Bisher scheiterten alle meine Versuche es zu besuchen. Mehrere Male wurden meine Anträge für eine staatliche Besuchserlaubnis mit Hinblick auf Spannungen mit China abgelehnt. Sei es, dass die Abteilung für Tourismus in Kathmandu auf Anfragen immer wieder geantwortet hatte, dass es sich nicht lohne, die Strapazen auf sich zu nehmen, um schneebedeckte Berge zu sehen – die gäbe es auch in Pokhara – oder man raunte mir vorsichtig ins Ohr: die bösen Geister gehen in verwirrender Weise um, dort oben über 6000 Meter. Und, noch schrecklicher, in den tiefsten Schluchten der Welt, des alles beherrschenden Flusses Kali Gandaki versammeln sich die Dämonen. Man erzählte mir wahre oder erdachte Geschichten und Legenden von abenteuerlichen bis absurden Ereignissen, die sich dort zugetragen haben sollten.
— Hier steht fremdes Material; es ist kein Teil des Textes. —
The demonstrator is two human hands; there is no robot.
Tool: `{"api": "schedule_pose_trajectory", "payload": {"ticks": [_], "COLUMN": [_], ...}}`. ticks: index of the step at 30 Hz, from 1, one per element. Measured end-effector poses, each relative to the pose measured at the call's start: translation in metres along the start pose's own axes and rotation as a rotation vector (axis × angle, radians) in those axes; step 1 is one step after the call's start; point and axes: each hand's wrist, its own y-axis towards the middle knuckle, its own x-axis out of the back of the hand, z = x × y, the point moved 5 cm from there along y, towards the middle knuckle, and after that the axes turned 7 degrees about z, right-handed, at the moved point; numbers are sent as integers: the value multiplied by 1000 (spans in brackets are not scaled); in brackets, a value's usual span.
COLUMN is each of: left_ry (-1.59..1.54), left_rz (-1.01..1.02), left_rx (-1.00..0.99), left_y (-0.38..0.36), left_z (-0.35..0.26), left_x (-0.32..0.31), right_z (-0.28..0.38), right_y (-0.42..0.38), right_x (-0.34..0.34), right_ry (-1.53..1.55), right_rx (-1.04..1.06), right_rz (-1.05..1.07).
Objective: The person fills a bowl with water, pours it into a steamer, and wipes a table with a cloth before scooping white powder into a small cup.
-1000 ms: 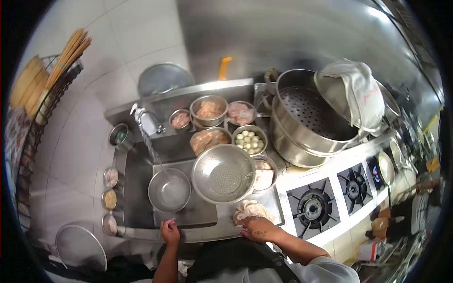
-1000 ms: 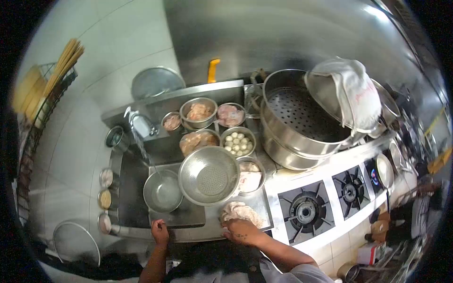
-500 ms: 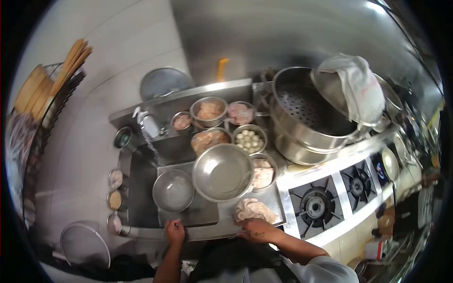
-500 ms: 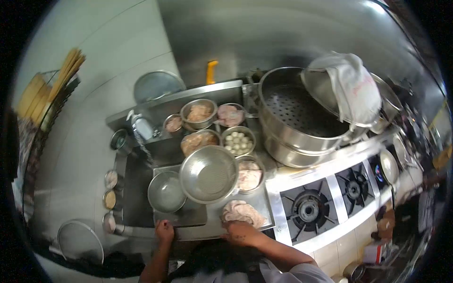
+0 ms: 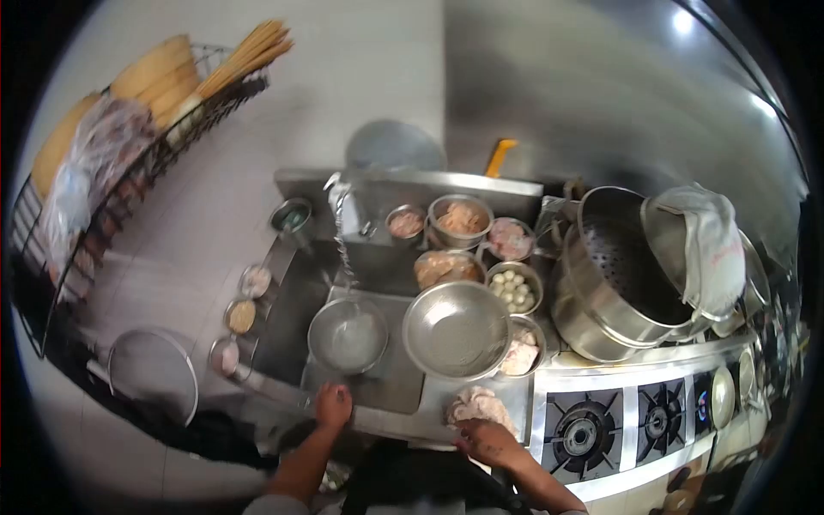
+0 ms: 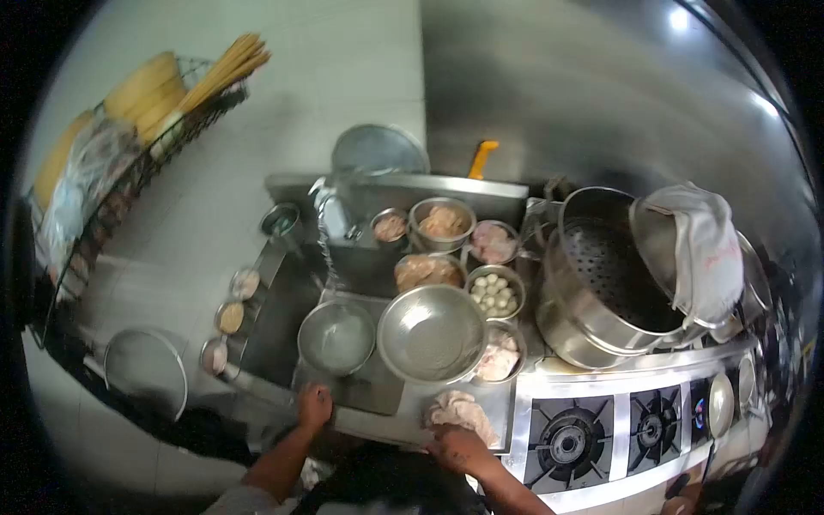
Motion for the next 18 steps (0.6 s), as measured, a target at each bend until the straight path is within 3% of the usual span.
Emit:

Als ich das einem Freund in Kathmandu berichtete, fragte er: „Wie viele Dollar hast Du in Deinen Pass gelegt?“ „Keine natürlich!“, entgegnete ich. „Natürlich ist hier, es zu tun – also lass mich das machen.“ Zum Mittagessen am nächsten Tag brachte er die Besuchserlaubnis mit. Alles das stachelte meine Entdeckerlust nur noch mehr an.

Da ich genug von Ratschlägen, Warnungen und Hinweisen hatte, beschloss ich, alleine und ohne irgendeine, wie immer geartete, äußere Beeinflussung, Mustang zu besuchen. „Gott wird mir helfen und mich beschützen. Wie so oft!“ sagte ich mir.
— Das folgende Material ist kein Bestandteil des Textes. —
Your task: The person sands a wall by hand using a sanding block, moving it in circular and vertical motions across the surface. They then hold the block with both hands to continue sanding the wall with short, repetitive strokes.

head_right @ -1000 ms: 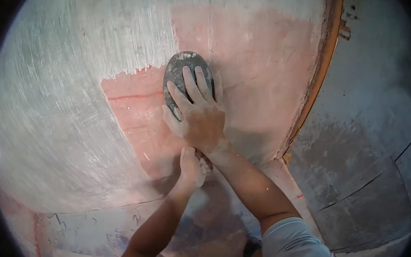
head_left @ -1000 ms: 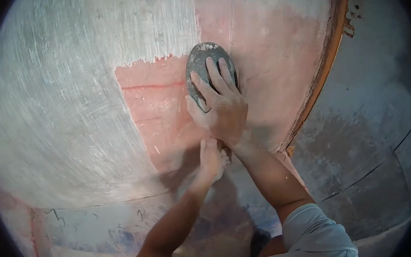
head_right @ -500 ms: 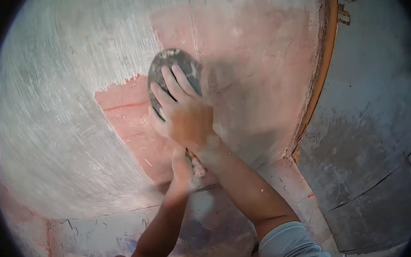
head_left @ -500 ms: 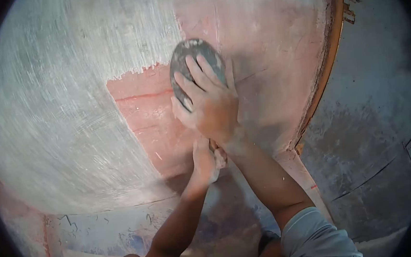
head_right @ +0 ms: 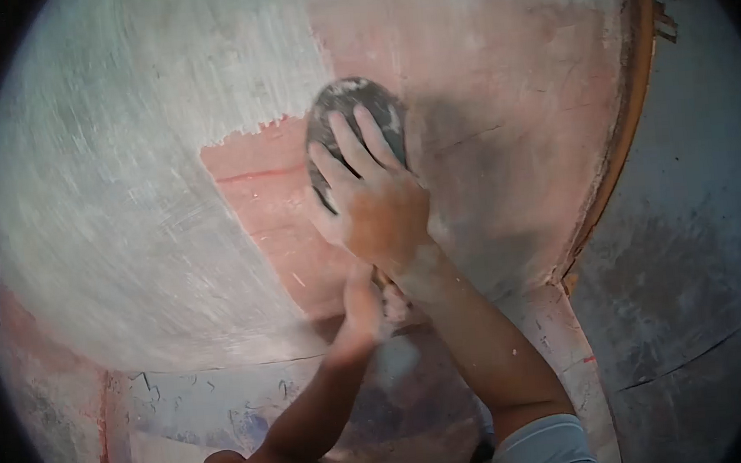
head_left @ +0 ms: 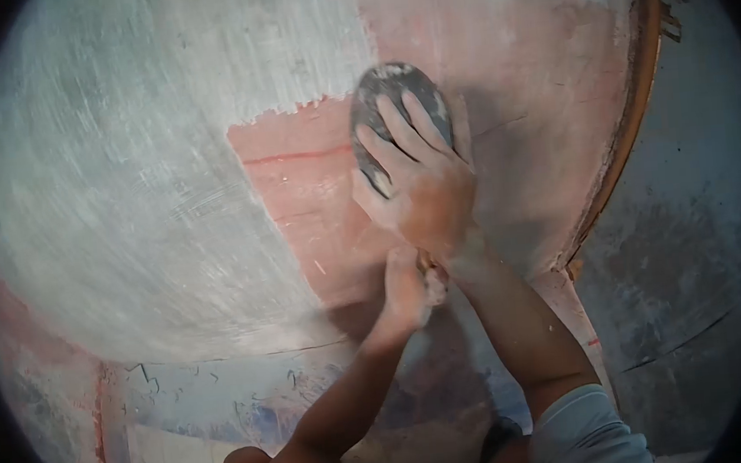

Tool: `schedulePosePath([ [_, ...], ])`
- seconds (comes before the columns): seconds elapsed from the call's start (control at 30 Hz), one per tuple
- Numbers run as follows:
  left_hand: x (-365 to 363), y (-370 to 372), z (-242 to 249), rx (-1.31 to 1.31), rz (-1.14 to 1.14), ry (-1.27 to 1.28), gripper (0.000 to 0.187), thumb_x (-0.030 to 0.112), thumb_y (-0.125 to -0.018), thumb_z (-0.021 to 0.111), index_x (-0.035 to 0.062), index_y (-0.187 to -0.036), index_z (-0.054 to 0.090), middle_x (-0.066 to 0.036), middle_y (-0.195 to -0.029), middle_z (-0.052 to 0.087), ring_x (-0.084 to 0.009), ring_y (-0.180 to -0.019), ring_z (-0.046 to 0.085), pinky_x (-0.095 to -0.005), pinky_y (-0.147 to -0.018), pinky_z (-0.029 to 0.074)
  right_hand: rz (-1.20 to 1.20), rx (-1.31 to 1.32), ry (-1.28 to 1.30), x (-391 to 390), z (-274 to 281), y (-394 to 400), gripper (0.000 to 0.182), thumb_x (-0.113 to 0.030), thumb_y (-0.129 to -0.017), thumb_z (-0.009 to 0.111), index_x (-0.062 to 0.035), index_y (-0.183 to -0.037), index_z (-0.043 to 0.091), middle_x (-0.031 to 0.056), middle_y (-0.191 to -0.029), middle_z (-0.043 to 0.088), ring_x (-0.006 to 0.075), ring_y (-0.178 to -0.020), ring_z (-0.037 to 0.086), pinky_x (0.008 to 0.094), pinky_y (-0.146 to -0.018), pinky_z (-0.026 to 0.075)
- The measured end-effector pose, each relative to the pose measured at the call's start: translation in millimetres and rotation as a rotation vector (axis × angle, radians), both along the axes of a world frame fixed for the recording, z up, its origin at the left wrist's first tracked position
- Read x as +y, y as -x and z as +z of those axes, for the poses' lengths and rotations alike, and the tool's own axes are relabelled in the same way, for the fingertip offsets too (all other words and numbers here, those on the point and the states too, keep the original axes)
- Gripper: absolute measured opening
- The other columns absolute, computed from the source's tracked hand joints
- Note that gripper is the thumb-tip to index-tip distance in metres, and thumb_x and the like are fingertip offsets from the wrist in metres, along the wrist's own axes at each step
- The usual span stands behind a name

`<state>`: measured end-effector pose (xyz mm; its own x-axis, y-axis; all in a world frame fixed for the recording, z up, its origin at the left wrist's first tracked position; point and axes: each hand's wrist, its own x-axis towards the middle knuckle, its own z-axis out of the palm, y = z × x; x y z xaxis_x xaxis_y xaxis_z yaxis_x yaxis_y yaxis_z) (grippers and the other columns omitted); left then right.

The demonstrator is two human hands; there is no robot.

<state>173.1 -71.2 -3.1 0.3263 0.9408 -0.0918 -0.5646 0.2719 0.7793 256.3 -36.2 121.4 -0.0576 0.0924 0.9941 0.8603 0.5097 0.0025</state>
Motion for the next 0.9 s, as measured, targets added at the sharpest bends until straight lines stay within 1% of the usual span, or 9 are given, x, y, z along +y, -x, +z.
schedulePosePath([
  [0.03, 5, 4, 14, -0.05, -0.036, 0.021, 0.037, 0.034, -0.107, 0.04, 0.0112, -0.08, 0.05, -0.006, -0.063, 0.05, -0.0135, -0.046, 0.045, -0.0288, -0.04, 0.034, -0.014, -0.004, 0.0, 4, 11, 0, 0.033, -0.023, -0.076, 0.082, -0.0127, -0.108, 0.082, 0.0105, -0.13, 0.073, 0.0334, -0.125, 0.066, 0.061, -0.112, 0.045],
  [0.1, 6, 0, 65, 0.101, 0.086, -0.054, 0.038, 0.038, -0.108, 0.041, 0.0116, -0.081, 0.051, -0.003, -0.062, 0.049, -0.0117, -0.045, 0.043, -0.0271, -0.039, 0.031, 0.029, 0.02, -0.075, 16, 34, 0, 0.033, -0.027, -0.081, 0.079, -0.0146, -0.111, 0.08, 0.0103, -0.137, 0.069, 0.0343, -0.132, 0.062, 0.0437, -0.096, 0.058],
  [0.23, 13, 4, 86, 0.085, 0.053, -0.12, 0.041, 0.043, -0.109, 0.043, 0.0124, -0.082, 0.051, 0.001, -0.06, 0.045, -0.0102, -0.044, 0.039, -0.0259, -0.038, 0.026, 0.083, 0.103, -0.105, 28, 51, 3, 0.033, -0.028, -0.08, 0.079, -0.0138, -0.11, 0.081, 0.009, -0.134, 0.071, 0.0341, -0.132, 0.062, 0.045, -0.096, 0.058],
  [0.3, 7, 3, 79, 0.097, 0.085, -0.132, 0.042, 0.045, -0.109, 0.044, 0.0128, -0.082, 0.051, 0.001, -0.06, 0.044, -0.01, -0.043, 0.038, -0.0258, -0.038, 0.025, 0.124, 0.138, -0.067, 20, 39, 4, 0.032, -0.028, -0.08, 0.08, -0.0141, -0.108, 0.082, 0.0084, -0.132, 0.072, 0.034, -0.131, 0.063, 0.0452, -0.097, 0.058],
  [0.4, -3, 6, 58, -0.048, -0.106, 0.016, 0.043, 0.046, -0.11, 0.044, 0.0142, -0.08, 0.048, 0.001, -0.06, 0.044, -0.0103, -0.042, 0.036, -0.0255, -0.037, 0.026, 0.0, 0.022, -0.06, 7, 21, -1, 0.029, -0.025, -0.079, 0.08, -0.0142, -0.105, 0.082, 0.008, -0.129, 0.074, 0.0329, -0.129, 0.064, 0.0425, -0.097, 0.059],
  [0.5, -4, 2, 53, -0.066, -0.069, -0.028, 0.047, 0.048, -0.111, 0.043, 0.0155, -0.078, 0.045, 0.001, -0.058, 0.043, -0.0107, -0.042, 0.037, -0.0253, -0.036, 0.026, 0.012, 0.044, -0.023, 8, 22, 3, 0.028, -0.026, -0.079, 0.08, -0.0141, -0.105, 0.082, 0.0074, -0.128, 0.074, 0.0309, -0.13, 0.063, 0.0408, -0.096, 0.059],
  [0.6, -3, -4, 79, 0.035, 0.07, -0.125, 0.049, 0.05, -0.112, 0.041, 0.0168, -0.076, 0.042, 0.002, -0.057, 0.042, -0.0107, -0.041, 0.037, -0.0254, -0.036, 0.025, 0.108, 0.072, -0.039, 15, 46, 0, 0.029, -0.027, -0.08, 0.079, -0.0141, -0.106, 0.082, 0.0068, -0.128, 0.074, 0.0294, -0.129, 0.064, 0.0407, -0.097, 0.059],
  [0.73, 6, 0, 118, 0.068, 0.08, -0.057, 0.046, 0.05, -0.112, 0.042, 0.0163, -0.082, 0.047, 0.004, -0.058, 0.042, -0.0087, -0.04, 0.036, -0.0254, -0.035, 0.025, 0.034, 0.061, -0.149, 28, 67, 4, 0.03, -0.029, -0.08, 0.079, -0.0145, -0.106, 0.082, 0.0066, -0.13, 0.074, 0.029, -0.128, 0.064, 0.0421, -0.096, 0.06],
  [0.9, -4, 3, 84, 0.02, 0.004, -0.051, 0.044, 0.053, -0.111, 0.042, 0.0171, -0.087, 0.05, 0.005, -0.059, 0.04, -0.0084, -0.04, 0.034, -0.0242, -0.036, 0.024, 0.101, 0.125, -0.023, 12, 46, 4, 0.033, -0.029, -0.079, 0.081, -0.016, -0.109, 0.084, 0.0076, -0.128, 0.076, 0.0326, -0.128, 0.066, 0.0436, -0.1, 0.057],
])
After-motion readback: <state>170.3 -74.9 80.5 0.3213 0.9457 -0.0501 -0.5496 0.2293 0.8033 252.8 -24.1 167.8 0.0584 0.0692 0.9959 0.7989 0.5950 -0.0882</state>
Von Pokhara aus nahm ich ein Taxi, das mich nach Beni und Tatopani brachte. Dort erfuhr ich von den heißen Quellen. Nachdem ich ein Zimmer im Gasthaus gemietet hatte, besuchte ich diese. Verwundert stellte ich fest, dass sie sich nur wenige Meter neben dem reißenden Kali Gandaki Fluss befanden. Man konnte nach dem Baden in den 33 Grad heißen Wasserbecken, sich nach ein paar Schritten in das kalte Wasser des Gletscherflusses setzen. Ein natürliches Kneipp-Bad im Himalaja.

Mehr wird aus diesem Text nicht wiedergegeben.